Generating reference data#

This tutorial will explain how the reference data from DFT-based phonon structures for the MLIP fit can be generated. The idea behind the VASP reference data generation stems from J. Chem. Phys. 153, 044104 (2020) and demonstrates that a robust database of crystalline structures for MLIP reproducing accurate phonon structures can be build by generating the single-atom displaced supercells using phonopy and combining them with a set of rattled supercell structures, generated from the same unit cell models.

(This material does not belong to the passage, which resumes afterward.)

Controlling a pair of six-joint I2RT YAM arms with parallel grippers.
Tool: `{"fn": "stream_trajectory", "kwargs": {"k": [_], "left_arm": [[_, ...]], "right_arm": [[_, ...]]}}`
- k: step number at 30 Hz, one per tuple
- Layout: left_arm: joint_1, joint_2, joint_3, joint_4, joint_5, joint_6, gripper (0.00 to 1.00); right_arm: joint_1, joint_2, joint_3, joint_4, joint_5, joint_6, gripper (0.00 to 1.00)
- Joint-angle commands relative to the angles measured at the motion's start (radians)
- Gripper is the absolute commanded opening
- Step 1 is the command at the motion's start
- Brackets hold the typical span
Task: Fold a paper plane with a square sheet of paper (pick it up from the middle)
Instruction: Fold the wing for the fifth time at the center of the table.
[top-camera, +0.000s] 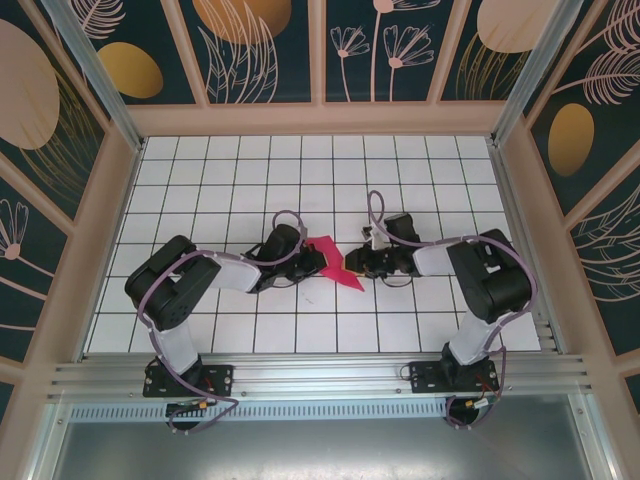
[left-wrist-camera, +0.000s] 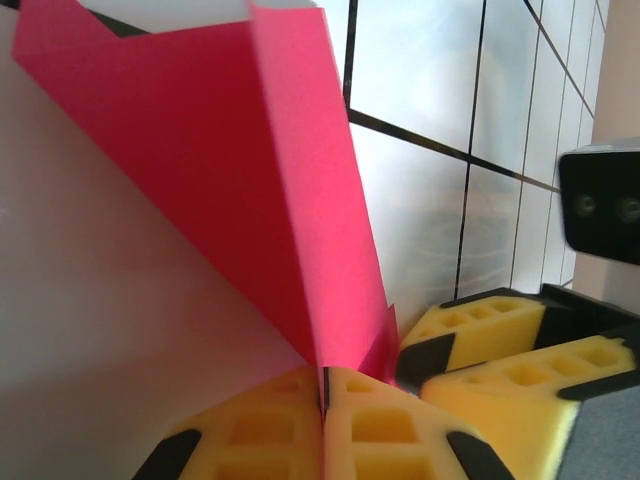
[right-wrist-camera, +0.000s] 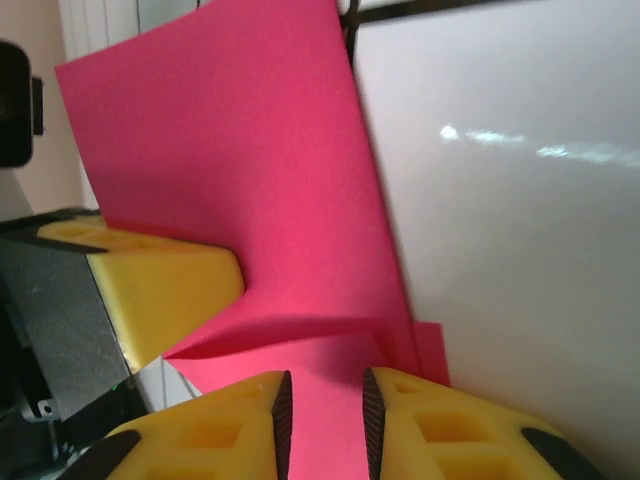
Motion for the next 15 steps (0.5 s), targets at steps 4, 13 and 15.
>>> {"fn": "stream_trajectory", "kwargs": {"k": [4, 13, 15], "left_arm": [[0.006, -0.007, 0.051, -0.106, -0.005, 0.015, 0.00], [0.034, -0.003, 0.064, -0.113, 0.038, -0.002, 0.00], [0.038, -0.004, 0.065, -0.110, 0.044, -0.006, 0.00]], "right_arm": [[0.051, -0.211, 0.004, -0.104, 0.312, -0.211, 0.35], [0.344, -0.319, -0.057, -0.063, 0.685, -0.745, 0.38], [0.396, -0.307, -0.068, -0.044, 0.727, -0.811, 0.38]]}}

Single-atom displaced supercell structures#

The single-atom displaced supercell structures used in autoplex are generated by phonopy VASP-related routines, that are collected in the dft_phonopy_gen_data flow (see diagram in the general tutorial. The displacement default is 0.1 Å and can be adjusted. A phonopy calculation with a displacement of 0.1 Å is automatically included in the workflow for calculating the DFT benchmark reference (if no reference is provided by the user). The min_length parameter controls the supercells size and is set to 20 per default as this value is good for ensuring that the periodic boundary conditions and the energy convergence criteria for phonon calculations are met. More settings can be found in the API reference.

There is the possibility to run the complete autoplex workflow using only phonopy generated supercells:

complete_flow = CompleteDFTvsMLBenchmarkWorkflow(add_dft_random_struct=False, min_length=20,
                                                 displacements=displacement_list).make(
    structure_list=structure_list, mp_ids=mpids, 
    benchmark_structures=benchmark_structure_list, benchmark_mp_ids=mpbenchmark)

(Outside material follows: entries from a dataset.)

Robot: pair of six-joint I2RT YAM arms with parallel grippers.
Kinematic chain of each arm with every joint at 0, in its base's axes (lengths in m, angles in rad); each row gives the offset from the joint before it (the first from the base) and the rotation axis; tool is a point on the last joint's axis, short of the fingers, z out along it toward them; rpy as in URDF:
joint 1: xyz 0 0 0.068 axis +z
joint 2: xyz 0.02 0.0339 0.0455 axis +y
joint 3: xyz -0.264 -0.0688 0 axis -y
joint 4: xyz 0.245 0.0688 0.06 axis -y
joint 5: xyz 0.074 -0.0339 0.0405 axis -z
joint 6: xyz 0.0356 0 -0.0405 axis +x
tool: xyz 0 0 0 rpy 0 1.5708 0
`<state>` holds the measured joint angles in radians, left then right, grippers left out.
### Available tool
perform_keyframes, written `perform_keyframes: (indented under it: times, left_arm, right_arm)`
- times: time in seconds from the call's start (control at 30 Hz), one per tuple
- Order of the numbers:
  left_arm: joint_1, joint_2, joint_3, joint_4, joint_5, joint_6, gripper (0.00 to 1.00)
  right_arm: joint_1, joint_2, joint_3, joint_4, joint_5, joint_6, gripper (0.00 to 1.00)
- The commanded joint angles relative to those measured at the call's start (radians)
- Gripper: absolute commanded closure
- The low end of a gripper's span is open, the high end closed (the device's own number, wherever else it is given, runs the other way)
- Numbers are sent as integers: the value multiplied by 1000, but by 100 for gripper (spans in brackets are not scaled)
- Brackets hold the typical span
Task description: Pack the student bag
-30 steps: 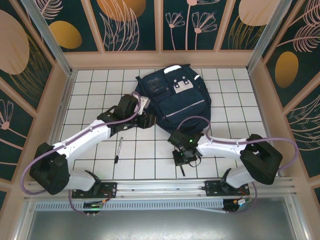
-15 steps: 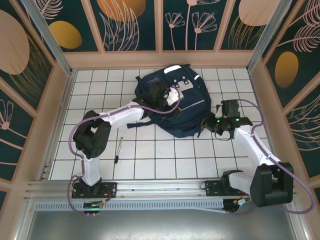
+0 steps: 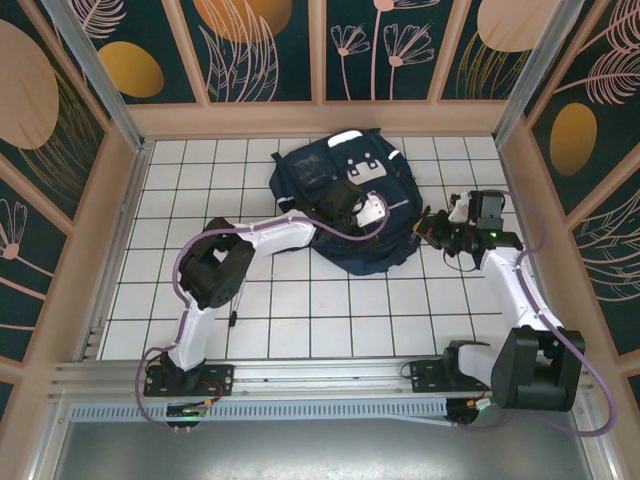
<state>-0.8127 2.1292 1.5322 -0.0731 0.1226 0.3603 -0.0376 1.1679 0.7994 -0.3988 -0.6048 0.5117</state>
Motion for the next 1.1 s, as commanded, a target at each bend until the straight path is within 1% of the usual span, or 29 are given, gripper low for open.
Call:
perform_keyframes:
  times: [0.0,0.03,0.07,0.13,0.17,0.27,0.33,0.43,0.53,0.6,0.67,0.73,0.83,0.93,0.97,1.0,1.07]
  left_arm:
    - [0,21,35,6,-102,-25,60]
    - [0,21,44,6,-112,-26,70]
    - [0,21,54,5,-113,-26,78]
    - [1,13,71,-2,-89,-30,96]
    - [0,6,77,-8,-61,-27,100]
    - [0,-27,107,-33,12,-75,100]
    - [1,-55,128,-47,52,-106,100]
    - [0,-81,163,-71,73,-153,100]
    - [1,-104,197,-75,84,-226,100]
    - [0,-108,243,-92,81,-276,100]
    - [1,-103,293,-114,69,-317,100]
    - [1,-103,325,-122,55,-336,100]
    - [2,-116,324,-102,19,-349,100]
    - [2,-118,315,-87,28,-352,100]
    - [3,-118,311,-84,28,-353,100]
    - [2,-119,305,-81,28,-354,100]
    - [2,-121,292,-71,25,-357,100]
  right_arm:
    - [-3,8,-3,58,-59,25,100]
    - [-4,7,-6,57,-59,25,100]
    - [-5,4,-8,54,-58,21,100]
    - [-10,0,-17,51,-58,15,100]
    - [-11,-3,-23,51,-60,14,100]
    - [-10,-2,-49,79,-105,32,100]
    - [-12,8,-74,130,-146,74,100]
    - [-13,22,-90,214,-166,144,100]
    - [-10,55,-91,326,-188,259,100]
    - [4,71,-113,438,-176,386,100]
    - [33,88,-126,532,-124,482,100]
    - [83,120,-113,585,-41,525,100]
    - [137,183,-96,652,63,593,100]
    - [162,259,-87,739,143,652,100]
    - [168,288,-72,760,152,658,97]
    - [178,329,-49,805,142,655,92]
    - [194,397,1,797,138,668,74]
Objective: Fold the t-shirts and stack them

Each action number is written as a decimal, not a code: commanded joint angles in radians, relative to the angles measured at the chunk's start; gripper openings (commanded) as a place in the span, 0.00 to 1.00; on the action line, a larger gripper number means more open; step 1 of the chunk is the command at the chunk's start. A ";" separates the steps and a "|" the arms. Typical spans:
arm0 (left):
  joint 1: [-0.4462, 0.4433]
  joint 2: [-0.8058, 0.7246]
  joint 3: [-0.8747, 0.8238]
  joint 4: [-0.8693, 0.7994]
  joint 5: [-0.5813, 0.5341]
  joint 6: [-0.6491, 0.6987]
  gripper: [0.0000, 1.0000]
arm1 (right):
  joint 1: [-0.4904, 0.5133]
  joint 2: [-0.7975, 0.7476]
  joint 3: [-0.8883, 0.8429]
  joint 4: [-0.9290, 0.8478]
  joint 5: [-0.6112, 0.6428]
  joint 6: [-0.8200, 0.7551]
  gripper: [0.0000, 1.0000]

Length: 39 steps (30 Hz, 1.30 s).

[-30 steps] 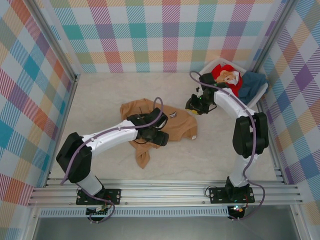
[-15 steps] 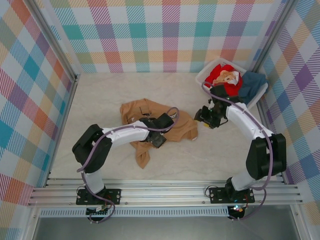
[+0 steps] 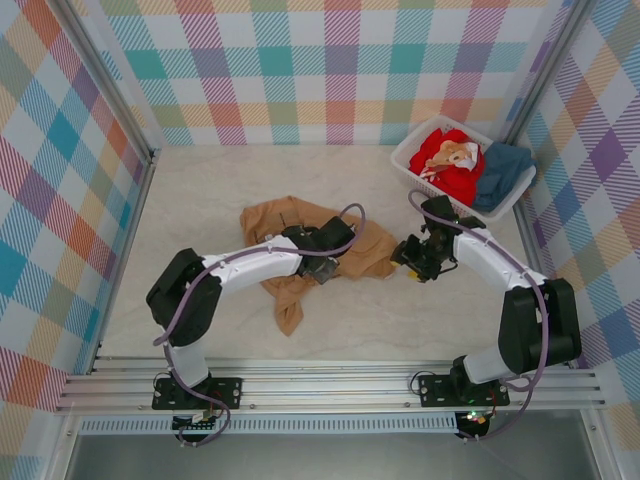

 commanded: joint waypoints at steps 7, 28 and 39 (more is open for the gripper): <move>-0.014 0.025 0.062 -0.075 0.109 -0.060 0.34 | -0.002 0.094 -0.068 0.176 -0.121 0.158 0.52; -0.039 0.012 0.092 -0.035 0.021 -0.009 0.00 | -0.008 0.094 -0.138 0.213 -0.095 0.184 0.49; -0.012 0.003 0.354 -0.123 0.006 -0.096 0.00 | 0.024 -0.063 -0.161 0.185 -0.046 0.187 0.41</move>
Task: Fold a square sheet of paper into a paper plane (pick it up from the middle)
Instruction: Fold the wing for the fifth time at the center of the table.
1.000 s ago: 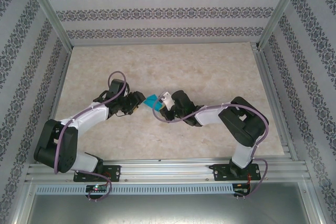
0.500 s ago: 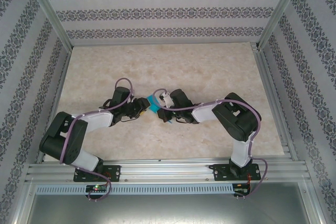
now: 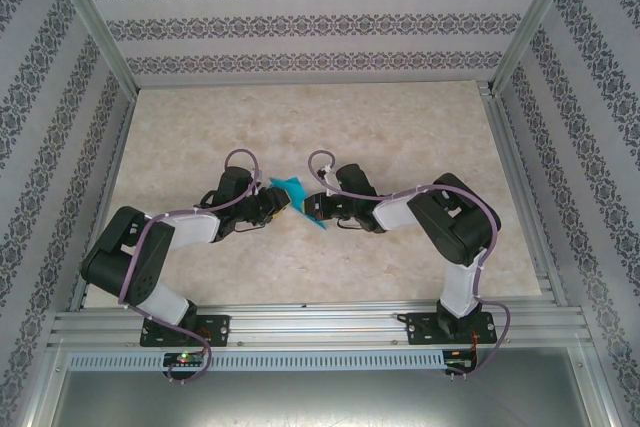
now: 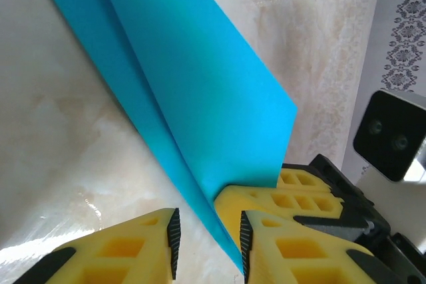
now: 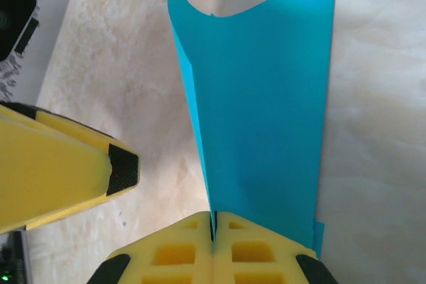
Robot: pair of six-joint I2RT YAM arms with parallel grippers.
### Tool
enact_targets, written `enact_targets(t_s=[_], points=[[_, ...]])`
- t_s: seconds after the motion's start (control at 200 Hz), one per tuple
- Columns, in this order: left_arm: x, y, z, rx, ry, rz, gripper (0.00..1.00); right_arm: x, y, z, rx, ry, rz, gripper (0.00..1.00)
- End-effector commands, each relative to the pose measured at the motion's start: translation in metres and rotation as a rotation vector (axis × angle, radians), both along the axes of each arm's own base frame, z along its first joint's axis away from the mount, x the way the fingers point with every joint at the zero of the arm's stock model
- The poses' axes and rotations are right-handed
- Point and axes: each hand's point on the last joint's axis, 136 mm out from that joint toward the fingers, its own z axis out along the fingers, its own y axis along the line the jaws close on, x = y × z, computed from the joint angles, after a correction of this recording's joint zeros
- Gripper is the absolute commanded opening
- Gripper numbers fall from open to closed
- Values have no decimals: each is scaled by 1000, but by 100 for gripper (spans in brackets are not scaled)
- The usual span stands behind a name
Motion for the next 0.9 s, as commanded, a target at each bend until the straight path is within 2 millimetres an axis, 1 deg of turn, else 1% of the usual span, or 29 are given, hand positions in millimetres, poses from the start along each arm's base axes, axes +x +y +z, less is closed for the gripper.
enact_targets(t_s=[0.0,0.075,0.175,0.38,0.425,0.515,0.649,0.784,0.894], points=[[6,-12,12,-27,-62,-42,32,-4,5,-1,73,70,-2,0],[9,-13,17,-29,-78,-47,32,-3,4,-6,80,98,-13,0],[11,-14,17,-31,-79,-47,31,-2,4,-9,102,131,-21,0],[12,-18,10,-33,-66,-52,30,-4,2,-18,126,192,-35,0],[13,-20,9,-35,-69,-60,30,-3,3,-15,147,184,-36,0],[16,-24,6,-32,-64,-70,30,-2,0,-18,148,195,-47,0],[20,-34,2,-42,-56,-87,28,-2,-2,-18,156,200,-54,0],[24,-35,-4,-35,-50,-86,26,-4,-5,-23,143,205,-57,0],[27,-35,-8,-33,-47,-79,24,-4,-9,-24,141,209,-59,0]])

By doing so, the generation of the randomized structures has to be tuned off by setting the add_dft_random_struct bool to False. You can also decide if you want to only use those single-atom displaced supercells only for the MLIP fit, or if the data shall be added to an existing database.

Adding data to an existing database is achieved by:

complete_flow = CompleteDFTvsMLBenchmarkWorkflow(
    add_dft_random_struct=False,
    pre_xyz_files=["vasp_ref.extxyz"], pre_database_dir=path/to/database
).make(
    structure_list=structure_list, mp_ids=mpids, 
    benchmark_structures=benchmark_structure_list, benchmark_mp_ids=mpbenchmark,)

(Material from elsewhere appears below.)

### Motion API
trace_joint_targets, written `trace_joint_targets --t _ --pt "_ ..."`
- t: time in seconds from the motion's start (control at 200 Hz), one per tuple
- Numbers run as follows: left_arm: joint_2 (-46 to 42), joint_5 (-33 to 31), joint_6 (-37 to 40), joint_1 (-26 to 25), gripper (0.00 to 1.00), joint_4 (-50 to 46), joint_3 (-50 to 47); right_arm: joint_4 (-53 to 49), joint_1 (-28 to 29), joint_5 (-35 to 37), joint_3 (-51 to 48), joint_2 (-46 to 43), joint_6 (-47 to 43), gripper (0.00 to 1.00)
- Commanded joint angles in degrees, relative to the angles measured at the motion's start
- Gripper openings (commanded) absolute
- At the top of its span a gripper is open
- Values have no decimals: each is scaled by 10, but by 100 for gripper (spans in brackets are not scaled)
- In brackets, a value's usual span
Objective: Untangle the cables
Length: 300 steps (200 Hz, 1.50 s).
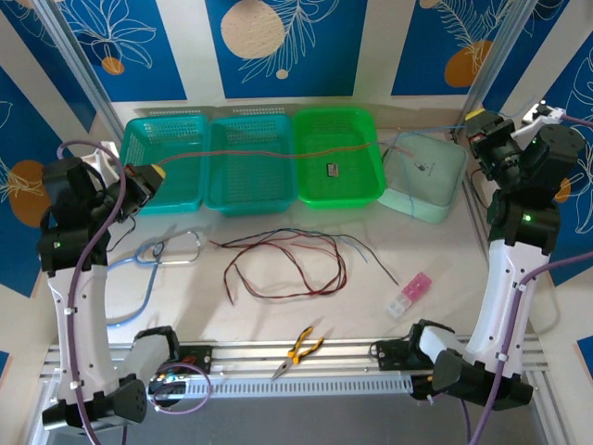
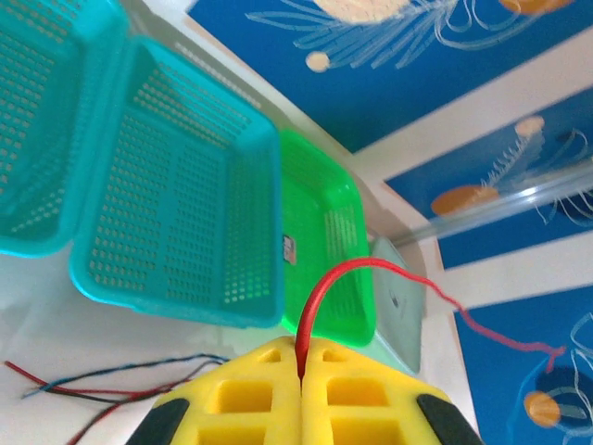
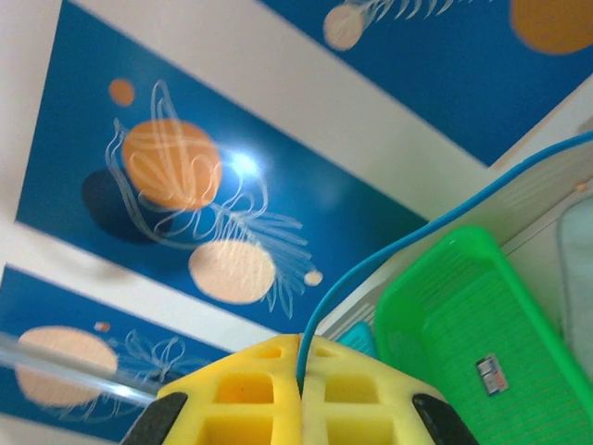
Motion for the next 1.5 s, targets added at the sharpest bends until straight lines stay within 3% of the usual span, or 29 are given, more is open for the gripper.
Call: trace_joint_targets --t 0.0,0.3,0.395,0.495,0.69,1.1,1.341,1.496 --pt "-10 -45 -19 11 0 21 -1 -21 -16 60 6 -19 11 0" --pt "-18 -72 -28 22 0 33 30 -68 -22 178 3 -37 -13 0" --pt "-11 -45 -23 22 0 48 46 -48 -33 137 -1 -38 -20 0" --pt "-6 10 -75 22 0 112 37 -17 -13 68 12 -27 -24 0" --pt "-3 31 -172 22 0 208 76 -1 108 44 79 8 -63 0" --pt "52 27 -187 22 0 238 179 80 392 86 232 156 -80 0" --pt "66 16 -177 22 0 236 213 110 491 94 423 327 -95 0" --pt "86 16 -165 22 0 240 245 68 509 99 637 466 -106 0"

Where pre_xyz_files can also take a train and test database as argument, e.g. as pre_xyz_files=["pre_xyz_train.extxyz", "pre_xyz_test.extxyz"].

autoplex is equipped with a DFTPhononMaker class that inherits from the atomate2 PhononMaker with specific VASP input adjustments to guarantee high quality fit data. It can be used to run individual and customized phonopy workflows to generate MLIP fit data.

Rattled supercell structures#

There are several ways available in autoplex to rattle supercell structures, that are collected in the dft_random_gen_data flow (see diagram in the general tutorial. The size of the supercell is determined by the supercell_matrix, and there is the option of volume distortion, angle distortion or a combination of both provided by distort_type. The displacement of all atomic positions (“rattling”) is controlled by the parameter rattle_type, which uses the the ase rattle function (using a normal distribution of a certain standard deviation to draw the displacement value) by default and can be changed to Monte-Carlo rattling.

complete_flow = CompleteDFTvsMLBenchmarkWorkflow(rattle_type=0, # 0 = standard ase.Atoms.rattle(stddev)
                                                 distort_type=0, # only volume distortion
                                                 supercell_matrix=[[3, 0, 0], [0, 3, 0]],
                                                 volume_scale_factor_range=[0.95, 1.05],
                                                 n_structures=20).make(
    structure_list=structure_list, mp_ids=mpids, 
    benchmark_structures=benchmark_structure_list, benchmark_mp_ids=mpbenchmark)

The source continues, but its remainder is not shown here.